Disaster recovery for planned failover

DETAILS: Tier: Premium, Ultimate Offering: Self-managed

The primary use-case of Disaster Recovery is to ensure business continuity in the event of unplanned outage, but it can be used in conjunction with a planned failover to migrate your GitLab instance between regions without extended downtime.

As replication between Geo sites is asynchronous, a planned failover requires a maintenance window in which updates to the primary site are blocked. The length of this window is determined by your replication capacity - when the secondary site is completely synchronized with the primary site, the failover can occur without data loss.

This document assumes you already have a fully configured, working Geo setup. Read this document and the Disaster Recovery failover documentation in full before proceeding. Planned failover is a major operation, and if performed incorrectly, there is a high risk of data loss. Consider rehearsing the procedure until you are comfortable with the necessary steps and have a high degree of confidence in being able to perform them accurately.

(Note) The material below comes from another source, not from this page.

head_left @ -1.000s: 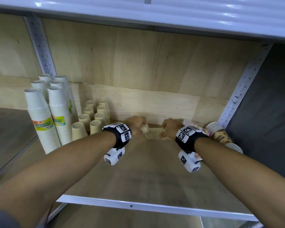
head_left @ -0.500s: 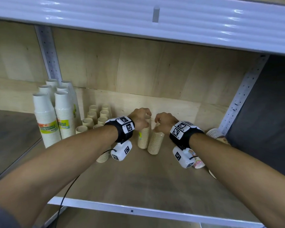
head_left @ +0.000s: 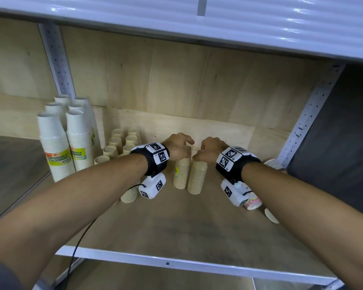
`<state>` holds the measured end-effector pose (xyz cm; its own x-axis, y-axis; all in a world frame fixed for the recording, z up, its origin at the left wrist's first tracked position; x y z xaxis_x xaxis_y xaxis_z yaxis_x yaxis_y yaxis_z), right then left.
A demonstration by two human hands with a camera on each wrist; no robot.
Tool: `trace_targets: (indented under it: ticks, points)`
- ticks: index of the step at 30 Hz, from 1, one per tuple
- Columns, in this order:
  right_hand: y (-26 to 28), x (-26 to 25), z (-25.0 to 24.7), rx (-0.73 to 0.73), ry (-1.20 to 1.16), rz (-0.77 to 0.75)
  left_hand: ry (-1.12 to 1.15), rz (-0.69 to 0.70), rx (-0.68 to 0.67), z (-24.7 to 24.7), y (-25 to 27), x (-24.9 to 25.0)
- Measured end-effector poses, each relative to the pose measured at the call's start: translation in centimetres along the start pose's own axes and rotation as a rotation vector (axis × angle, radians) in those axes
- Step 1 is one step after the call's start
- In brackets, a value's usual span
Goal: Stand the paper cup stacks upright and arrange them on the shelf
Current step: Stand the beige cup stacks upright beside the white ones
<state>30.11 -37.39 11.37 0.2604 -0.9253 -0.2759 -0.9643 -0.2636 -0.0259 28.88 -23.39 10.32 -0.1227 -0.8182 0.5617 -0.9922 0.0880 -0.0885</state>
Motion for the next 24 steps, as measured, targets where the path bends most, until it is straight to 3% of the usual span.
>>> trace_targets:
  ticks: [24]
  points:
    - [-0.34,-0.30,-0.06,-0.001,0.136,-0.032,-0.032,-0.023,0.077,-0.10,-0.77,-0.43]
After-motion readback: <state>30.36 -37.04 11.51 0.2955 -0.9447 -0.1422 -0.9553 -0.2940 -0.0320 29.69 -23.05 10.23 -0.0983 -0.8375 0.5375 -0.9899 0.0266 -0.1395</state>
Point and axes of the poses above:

Not all data is automatically replicated

If you are using any GitLab features that Geo doesn't support, you must make separate provisions to ensure that the secondary site has an up-to-date copy of any data associated with that feature. This may extend the required scheduled maintenance period significantly.

A common strategy for keeping this period as short as possible for data stored in files is to use rsync to transfer the data. An initial rsync can be performed ahead of the maintenance window; subsequent rsyncs (including a final transfer inside the maintenance window) then transfers only the changes between the primary site and the secondary sites.

Git repository-centric strategies for using rsync effectively can be found in the moving repositories documentation; these strategies can be adapted for use with any other file-based data.

Container registry

By default, the container registry is not automatically replicated to secondary sites and this needs to be manually configured, see container registry for a secondary site.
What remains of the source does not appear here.